[[ The data open ]]

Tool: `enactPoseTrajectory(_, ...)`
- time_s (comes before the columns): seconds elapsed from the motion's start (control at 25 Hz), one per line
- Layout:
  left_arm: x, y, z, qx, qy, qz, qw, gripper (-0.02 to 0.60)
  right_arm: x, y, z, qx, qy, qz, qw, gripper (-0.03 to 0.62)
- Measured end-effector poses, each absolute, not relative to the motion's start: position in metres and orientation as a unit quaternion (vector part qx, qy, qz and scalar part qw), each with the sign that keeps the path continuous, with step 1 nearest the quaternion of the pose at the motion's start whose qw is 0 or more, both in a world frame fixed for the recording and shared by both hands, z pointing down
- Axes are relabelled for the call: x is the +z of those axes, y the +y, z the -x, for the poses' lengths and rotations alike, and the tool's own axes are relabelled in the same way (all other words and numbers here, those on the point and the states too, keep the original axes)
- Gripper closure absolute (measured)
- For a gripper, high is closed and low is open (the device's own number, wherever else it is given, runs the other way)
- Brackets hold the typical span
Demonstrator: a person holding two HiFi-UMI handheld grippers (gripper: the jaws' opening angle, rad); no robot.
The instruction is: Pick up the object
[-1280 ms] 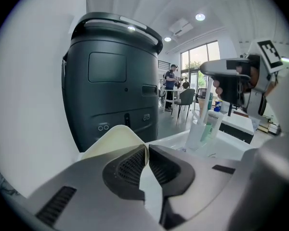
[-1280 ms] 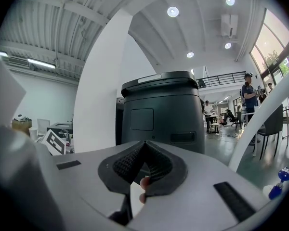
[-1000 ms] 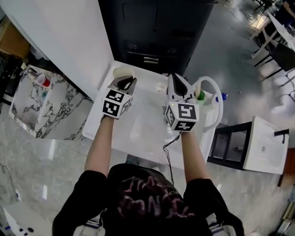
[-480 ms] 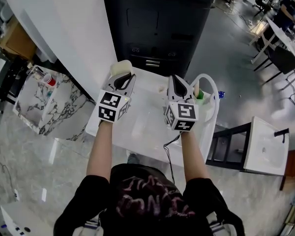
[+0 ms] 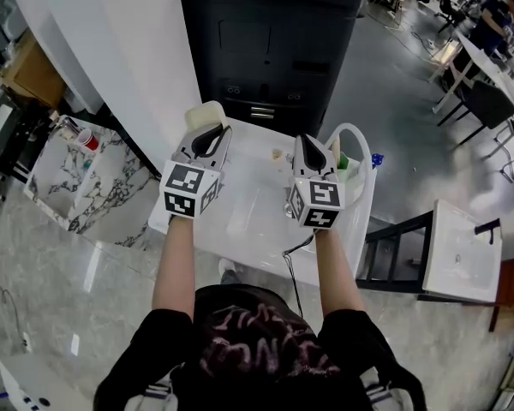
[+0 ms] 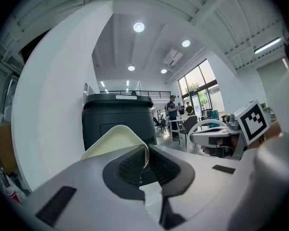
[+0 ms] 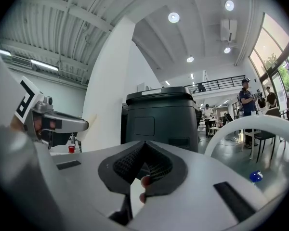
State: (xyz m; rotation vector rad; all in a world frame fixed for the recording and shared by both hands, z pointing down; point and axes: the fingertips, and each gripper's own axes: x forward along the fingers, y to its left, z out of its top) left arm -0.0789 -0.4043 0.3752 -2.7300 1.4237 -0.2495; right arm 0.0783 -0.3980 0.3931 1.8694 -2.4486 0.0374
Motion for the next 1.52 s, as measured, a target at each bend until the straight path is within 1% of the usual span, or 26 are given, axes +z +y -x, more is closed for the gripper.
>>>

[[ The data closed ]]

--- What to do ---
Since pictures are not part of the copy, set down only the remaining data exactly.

--- Response area ---
Tool: `enactPoseTrajectory(_, ...)`
- time_s (comes before the columns): seconds elapsed from the motion's start (control at 25 Hz), one per line
- Layout:
  left_arm: x, y, z, qx, qy, qz, qw, gripper (-0.02 to 0.60)
  right_arm: x, y, z, qx, qy, qz, qw, gripper (-0.03 to 0.62)
- Measured end-effector poses, each absolute, not relative to the motion's start: position in metres and orientation as a unit quaternion (vector part qx, qy, qz and scalar part qw), each with the sign that keeps the path continuous, with step 1 nearest the quaternion of the pose at the motion's start whose qw is 0 or more, both in a world frame fixed for the recording and shared by both hands, z pointing down
- Axes are relabelled for the call: x is the +z of those axes, y the +y, z the -x, for the poses' lengths and rotations alike, and the tool's own axes are relabelled in the same way (all other words and numbers here, those on the point and the states too, keep the original axes)
- Gripper closure absolute (measured)
- For a gripper, high is closed and low is open (the device's own number, wherever else it is given, runs the other way)
- Brackets hold the typical span
Demonstrator: a person holding two HiFi-UMI handheld grippers (gripper: the jaws' opening angle, rad); no robot.
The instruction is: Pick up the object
[-1280 ms] 
[-1280 ms] 
[-1000 ms] 
[-480 ms] 
[+0 ms] 
[+0 ms] 
[+0 ms] 
State: (xyz m; rotation vector rad; all in a world frame fixed for the recording and shared by both hands, z pointing down; point and axes: the fingertips, and each gripper's own axes: x forward along the fingers, y to its left, z out of its top) left arm -0.0789 -0.4043 0.3752 -2.7300 1.4237 -0.2495; right arm 0.0783 -0.3980 0.3931 1.8694 -2.4486 0.0374
Motion for the next 1.52 s, as measured, a target at each bend until the straight path is within 1% of the usual span, or 26 are given, axes +z +y -x, more is closed for the gripper.
>>>

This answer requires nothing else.